When loading a DataFrame into the simulation, you can get the required headers from the simulation. The same is true for a scenario. For the priority, you can use any numeric value you want. When loading a DataFrame into a scenario, the priority column is optional.
[12]:
growth = simulation.scenarios["Growth"]
normal_priority = 0
rows = [
["Asia", 1.1, 1.1, 22, normal_priority],
["Europe", 1.2, 1.3, 15, normal_priority],
]
df = pd.DataFrame(rows, columns=growth.columns)
df
[12]:
Continent | First simulation_Quantity.SUM_multiply | First simulation_Quantity.MEAN_multiply | First simulation_Price.MEAN_replace | Priority | |
---|---|---|---|---|---|
0 | Asia | 1.1 | 1.1 | 22 | 0 |
1 | Europe | 1.2 | 1.3 | 15 | 0 |
[13]:
growth = simulation.scenarios["Growth"].load_pandas(df)
growth.head()
[13]:
First simulation_Quantity.SUM_multiply | First simulation_Quantity.MEAN_multiply | First simulation_Price.MEAN_replace | Priority | |
---|---|---|---|---|
Continent | ||||
Asia | 1.1 | 1.1 | 22.0 | 0.0 |
Europe | 1.2 | 1.3 | 15.0 | 0.0 |
You can delete a simulation from the cube’s simulation dict
[14]:
del cube.simulations["First simulation"]
You can create simulations wihout any levels. These simulations can only have one value per scenario. For simulations whithout any fields and acting on only one measure, you can assign values to scenarios instead of inserting tuples.
[15]:
no_field_sim = cube.setup_simulation("No Field Sim", multiply=[m["Price.SUM"]])

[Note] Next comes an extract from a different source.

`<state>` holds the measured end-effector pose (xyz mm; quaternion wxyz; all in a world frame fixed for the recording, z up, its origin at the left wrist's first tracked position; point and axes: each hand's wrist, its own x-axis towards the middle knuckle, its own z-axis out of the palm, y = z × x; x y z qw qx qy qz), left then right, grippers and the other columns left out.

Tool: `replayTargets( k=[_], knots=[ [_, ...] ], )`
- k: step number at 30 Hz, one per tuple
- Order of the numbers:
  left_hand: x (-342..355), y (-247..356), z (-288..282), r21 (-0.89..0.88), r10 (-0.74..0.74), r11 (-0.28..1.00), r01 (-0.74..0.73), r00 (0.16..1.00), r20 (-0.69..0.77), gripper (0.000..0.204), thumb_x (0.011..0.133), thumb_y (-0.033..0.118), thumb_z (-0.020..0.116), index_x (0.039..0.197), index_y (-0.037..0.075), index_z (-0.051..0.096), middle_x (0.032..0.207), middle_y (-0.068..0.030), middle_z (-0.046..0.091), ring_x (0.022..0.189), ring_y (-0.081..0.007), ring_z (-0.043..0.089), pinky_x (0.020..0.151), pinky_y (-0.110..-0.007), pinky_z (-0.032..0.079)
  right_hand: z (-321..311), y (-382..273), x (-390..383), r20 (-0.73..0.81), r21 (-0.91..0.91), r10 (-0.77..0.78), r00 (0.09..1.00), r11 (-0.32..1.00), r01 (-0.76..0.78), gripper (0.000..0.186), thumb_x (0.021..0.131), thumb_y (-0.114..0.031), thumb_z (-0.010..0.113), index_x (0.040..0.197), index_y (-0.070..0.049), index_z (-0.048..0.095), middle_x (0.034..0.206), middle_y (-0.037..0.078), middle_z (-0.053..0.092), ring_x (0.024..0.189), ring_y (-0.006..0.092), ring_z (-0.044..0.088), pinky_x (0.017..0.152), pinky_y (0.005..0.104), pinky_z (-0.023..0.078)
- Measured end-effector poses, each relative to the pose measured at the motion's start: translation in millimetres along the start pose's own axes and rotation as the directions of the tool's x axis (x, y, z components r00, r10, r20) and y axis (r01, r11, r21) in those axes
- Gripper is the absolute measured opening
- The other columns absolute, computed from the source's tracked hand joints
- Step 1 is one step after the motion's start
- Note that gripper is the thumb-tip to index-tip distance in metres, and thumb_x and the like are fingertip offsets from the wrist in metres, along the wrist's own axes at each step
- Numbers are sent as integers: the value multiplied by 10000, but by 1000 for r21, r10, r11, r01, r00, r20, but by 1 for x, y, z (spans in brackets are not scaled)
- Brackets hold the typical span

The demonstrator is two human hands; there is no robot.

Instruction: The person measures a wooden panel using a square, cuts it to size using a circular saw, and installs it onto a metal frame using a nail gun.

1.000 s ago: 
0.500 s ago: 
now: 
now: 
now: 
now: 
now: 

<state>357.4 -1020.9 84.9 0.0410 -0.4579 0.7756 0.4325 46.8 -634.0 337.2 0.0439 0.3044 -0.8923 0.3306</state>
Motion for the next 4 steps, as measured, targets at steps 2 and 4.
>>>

no_field_sim.scenarios["- 10 %"] = 0.9
no_field_sim.scenarios["+ 20%"] = 1.2
no_field_sim.head()
[15]:
No Field Sim_Price.SUM_multiply | Priority | |
---|---|---|
No Field Sim | ||
- 10 % | 0.9 | 0.0 |
+ 20% | 1.2 | 0.0 |
The priority rules are used to supersed the default behaviour between conflicting rules in the simulation. The basic rule is the more wildcard fields there are and the further to the left these wildcards are, the lower the priority. So in the following example, the rule on Europe overrides the one on France. To use wildcards, simply pass None
as the value for the column(s) you want the wildcard to be on.
[16]:
priority_sim = cube.setup_simulation(
"Priority Simulation",
levels=[lvl["Continent"], lvl["Country"]],
multiply=[m["Quantity.MEAN"]],
)
priority_scenario = priority_sim.scenarios["growth"]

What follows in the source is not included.